The absolute minimum required compute capability is 3.5, to support dynamic parallelism. However, the plugin is compiled for compute capability 5.0 for better performance with atomic operations. Therefore you will need at least a Maxwell card to use the stock plugin, or a late model Kepler card if you compile it yourself.

If you have more than one CUDA-capable card, you can select the one used for physics calculations in the configuration file. The code is designed to allow it to be changed at runtime, but there is currently no console command to do this. By default it will use device 0, which is usually the most powerful card available.

The following parts of the collision algorithm are currently GPU accelerated:

  • Vertex position calculations for skinned mesh bodies
  • Collider bounding box calculations for per-vertex and per-triangle shapes
  • Aggregate bounding box calculation for internal nodes of collider trees
  • Building collider lists for the final collision check
  • Sphere-sphere and sphere-triangle collision checks
  • Merging collision results (note that this may reduce performance for objects with lots of bones, as the merge buffer can get quite big - still working on this!)

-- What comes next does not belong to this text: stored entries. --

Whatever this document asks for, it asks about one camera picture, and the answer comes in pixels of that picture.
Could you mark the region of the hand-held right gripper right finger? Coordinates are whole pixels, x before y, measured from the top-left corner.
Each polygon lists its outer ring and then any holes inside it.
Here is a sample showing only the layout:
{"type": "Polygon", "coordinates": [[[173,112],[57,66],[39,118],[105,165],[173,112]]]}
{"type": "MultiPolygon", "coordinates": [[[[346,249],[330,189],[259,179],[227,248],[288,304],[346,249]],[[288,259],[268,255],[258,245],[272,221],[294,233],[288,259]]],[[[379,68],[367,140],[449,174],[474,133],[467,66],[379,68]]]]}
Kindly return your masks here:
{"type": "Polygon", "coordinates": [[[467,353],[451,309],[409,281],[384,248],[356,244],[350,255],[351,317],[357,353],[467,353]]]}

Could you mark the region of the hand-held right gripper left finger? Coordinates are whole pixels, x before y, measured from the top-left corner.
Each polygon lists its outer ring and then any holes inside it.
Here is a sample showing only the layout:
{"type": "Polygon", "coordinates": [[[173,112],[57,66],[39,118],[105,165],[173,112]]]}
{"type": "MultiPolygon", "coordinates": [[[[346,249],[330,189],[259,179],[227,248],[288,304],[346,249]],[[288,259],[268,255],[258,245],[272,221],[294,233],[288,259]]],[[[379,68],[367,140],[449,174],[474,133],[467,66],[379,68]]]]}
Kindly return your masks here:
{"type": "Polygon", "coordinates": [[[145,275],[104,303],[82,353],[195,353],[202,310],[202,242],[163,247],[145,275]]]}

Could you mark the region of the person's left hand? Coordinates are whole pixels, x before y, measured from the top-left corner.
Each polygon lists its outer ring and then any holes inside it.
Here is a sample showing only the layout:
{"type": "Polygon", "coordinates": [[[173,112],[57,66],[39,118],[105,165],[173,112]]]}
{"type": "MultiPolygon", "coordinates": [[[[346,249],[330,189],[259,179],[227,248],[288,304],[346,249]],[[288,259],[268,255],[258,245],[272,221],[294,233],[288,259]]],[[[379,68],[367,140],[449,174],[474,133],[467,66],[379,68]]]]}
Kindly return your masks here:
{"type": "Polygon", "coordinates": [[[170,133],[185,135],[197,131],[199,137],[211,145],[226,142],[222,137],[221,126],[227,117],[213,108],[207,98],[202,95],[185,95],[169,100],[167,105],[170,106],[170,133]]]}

The following parts are still CPU-based:

  • Converting collision results to manifolds for the Bullet library to work with
  • And, of course, the solver itself, which is part of the Bullet library, not the HDT-SMP plugin

This is still experimental, and may not give good performance. The old CPU collision algorithm was heavily optimized, so matching its framerate is not easy. You will need a high end GPU and a low end CPU to see any real performance benefits.

  • On a 6850K processor (6 cores, 3.6GHz) with a 1080Ti GPU, framerate in crowded areas is a little worse than with the CPU-only algorithm. Most of the time, both algorithms easily reach the framerate cap at 60fps.
  • On the same hardware with only two cores enabled, the total collision time is around 2-3 times faster on GPU than CPU. Of course, this translates to a less impressive framerate difference, because collision checking is only one part of the HDT-SMP algorithm.

Radeon support?

Nope, sorry. CUDA and nVidia cards are pretty much the industry standard for scientific computing, so that's what I use. In any case, I can't support GPU architectures that I don't have. The plugin should work fine in CPU mode with any type of card - I have tested it with Radeon 7850 and no nVidia drivers installed.

The plugin will use the most powerful available CUDA-capable card, regardless of whether it's being used for anything else. In theory, it's possible to have a Radeon as the primary graphics card, and an nVidia card in the same machine for CUDA and physics. I've tested this with two GeForce cards (a 1080Ti and a 1030) in the same system, but not a Radeon and a GeForce.

SMP console commands for the CUDA version

smp gpu

(For the cuda version only) Toggles the CUDA collision algorithm, if there is at least one CUDA device available. If there is no device available, it does nothing.

smp timing

(For the cuda version only) Starts a timing sequence for the collision detection algorithm. The next 200 frames will switch between CPU and GPU collision. Once complete, mean and standard deviation of timings for the two collision algorithms are displayed on the console.